After sharing food served on a long table set up temporarily next to Albany Beach, the group met inside a small amphitheather-style bowl on stacked stone seats at the entrance of the Bulb.
Several topics arose, with proposals for cleaning up trash and addressing the issue of whether some of the makeshift living structures were too large.
Doug Anderson, who helped organize the gathering, said at the meeting that picking up trash and addressing the size of the structures would not deal with the chief issue, which he said is the City of Albany's decision to evict those living on the Bulb next month.
He stressed the importance of a planned camp-out at the Bulb on Wednesday, Oct. 2. A flyer said the "Solidarity Camp-Out @ the Albany Bulb" is intended "to prevent the eviction of its current residents + explore solutions."

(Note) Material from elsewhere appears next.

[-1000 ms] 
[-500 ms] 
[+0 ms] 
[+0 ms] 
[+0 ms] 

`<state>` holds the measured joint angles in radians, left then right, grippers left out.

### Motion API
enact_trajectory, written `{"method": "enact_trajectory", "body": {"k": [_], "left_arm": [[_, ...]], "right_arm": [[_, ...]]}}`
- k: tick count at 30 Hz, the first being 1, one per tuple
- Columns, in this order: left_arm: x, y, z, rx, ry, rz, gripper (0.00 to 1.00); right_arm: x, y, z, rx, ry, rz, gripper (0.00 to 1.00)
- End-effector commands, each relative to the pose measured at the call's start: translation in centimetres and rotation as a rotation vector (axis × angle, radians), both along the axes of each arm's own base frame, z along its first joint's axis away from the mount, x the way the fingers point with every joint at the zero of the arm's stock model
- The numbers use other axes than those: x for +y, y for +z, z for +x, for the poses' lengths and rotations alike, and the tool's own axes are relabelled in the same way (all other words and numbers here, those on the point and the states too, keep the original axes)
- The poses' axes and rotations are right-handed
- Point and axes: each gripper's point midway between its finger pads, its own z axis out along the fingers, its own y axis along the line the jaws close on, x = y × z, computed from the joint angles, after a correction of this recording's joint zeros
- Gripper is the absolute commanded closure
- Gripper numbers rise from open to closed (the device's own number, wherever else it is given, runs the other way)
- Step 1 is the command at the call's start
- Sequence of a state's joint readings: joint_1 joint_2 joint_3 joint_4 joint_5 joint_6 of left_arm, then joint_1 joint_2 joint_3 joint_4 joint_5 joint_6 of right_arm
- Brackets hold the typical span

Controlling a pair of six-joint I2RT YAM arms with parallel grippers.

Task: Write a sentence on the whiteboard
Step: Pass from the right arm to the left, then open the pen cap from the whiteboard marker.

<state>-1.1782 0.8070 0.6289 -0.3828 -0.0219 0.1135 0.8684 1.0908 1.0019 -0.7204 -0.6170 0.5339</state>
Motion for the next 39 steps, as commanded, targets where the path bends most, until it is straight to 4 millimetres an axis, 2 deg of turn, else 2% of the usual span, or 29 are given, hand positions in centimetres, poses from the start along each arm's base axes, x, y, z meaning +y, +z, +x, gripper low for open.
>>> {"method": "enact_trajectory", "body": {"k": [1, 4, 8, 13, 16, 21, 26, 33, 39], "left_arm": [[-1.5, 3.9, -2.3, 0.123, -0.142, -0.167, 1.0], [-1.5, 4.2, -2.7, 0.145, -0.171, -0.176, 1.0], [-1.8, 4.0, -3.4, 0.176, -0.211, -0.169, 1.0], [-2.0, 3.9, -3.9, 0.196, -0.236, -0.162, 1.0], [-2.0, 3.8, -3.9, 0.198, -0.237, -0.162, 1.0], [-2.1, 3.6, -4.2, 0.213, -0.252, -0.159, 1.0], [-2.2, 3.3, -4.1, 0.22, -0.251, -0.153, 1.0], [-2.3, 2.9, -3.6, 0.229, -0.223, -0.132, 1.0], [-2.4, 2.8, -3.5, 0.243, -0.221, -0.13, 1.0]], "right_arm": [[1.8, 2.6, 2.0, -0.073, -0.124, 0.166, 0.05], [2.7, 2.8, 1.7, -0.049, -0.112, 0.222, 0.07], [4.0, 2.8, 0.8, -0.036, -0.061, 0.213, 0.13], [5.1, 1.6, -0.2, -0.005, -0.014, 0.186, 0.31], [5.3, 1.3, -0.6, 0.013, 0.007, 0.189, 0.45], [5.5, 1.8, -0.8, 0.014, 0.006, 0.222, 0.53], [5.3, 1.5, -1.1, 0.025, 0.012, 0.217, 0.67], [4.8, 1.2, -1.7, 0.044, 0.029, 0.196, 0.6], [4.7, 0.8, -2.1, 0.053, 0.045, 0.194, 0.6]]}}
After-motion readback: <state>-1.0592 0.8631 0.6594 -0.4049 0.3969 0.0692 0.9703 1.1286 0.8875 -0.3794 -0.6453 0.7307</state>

The City Council – whose longstanding goal is to hand over responsibility for the city-owned Bulb to the East Bay Regional Park District to manage as part of McLaughlin Eastshore State Park – voted in May to ask the police department to begin enforcing the city's no-camping ordinance at the Bulb in October.
No date has been announced for when the enforcement will begin. An estimated 60-70 people live on the Bulb in a variety of tents and makeshift structures.
In June, the council agreed to hire the Berkeley Food and Housing Project to implement what the city calls "Project Hope" to help those living on the Bulb and other Albany homeless connect with social services and find alternative housing.
Also participating in the ongoing effort are the Solano Community Church and the Albany Community Foundation.
Upcoming "Services Fair" next to the Bulb
The city is also co-sponsoring a "Services Fair" for the homeless on Thursday, Oct. 3, next to the Albany Waterfront and entrance to the Bulb. Several local service agencies are scheduled to participate.
The planned removal of the Bulb encampment has stirred much controversy, including many sharply contrasting views expressed in comments on Albany Patch news articles as well as blog posts and "Speak Out" board posts by readers.
The City Council agreed to consider the issue again at its Sept. 3 meeting, which drew a march by about four dozen Bulb residents and supporters. At that meeting, the council voted 4-1 to reaffirm its decision to proceed with enforcing the no-camping law next month.
City info page on Bulb issue
The city has also created an information web page about the issue called "Homelessness in Albany," with a FAQ sheet, photos, a summary of assistance provided so far to the Bulb residents and links to news articles and service agencies.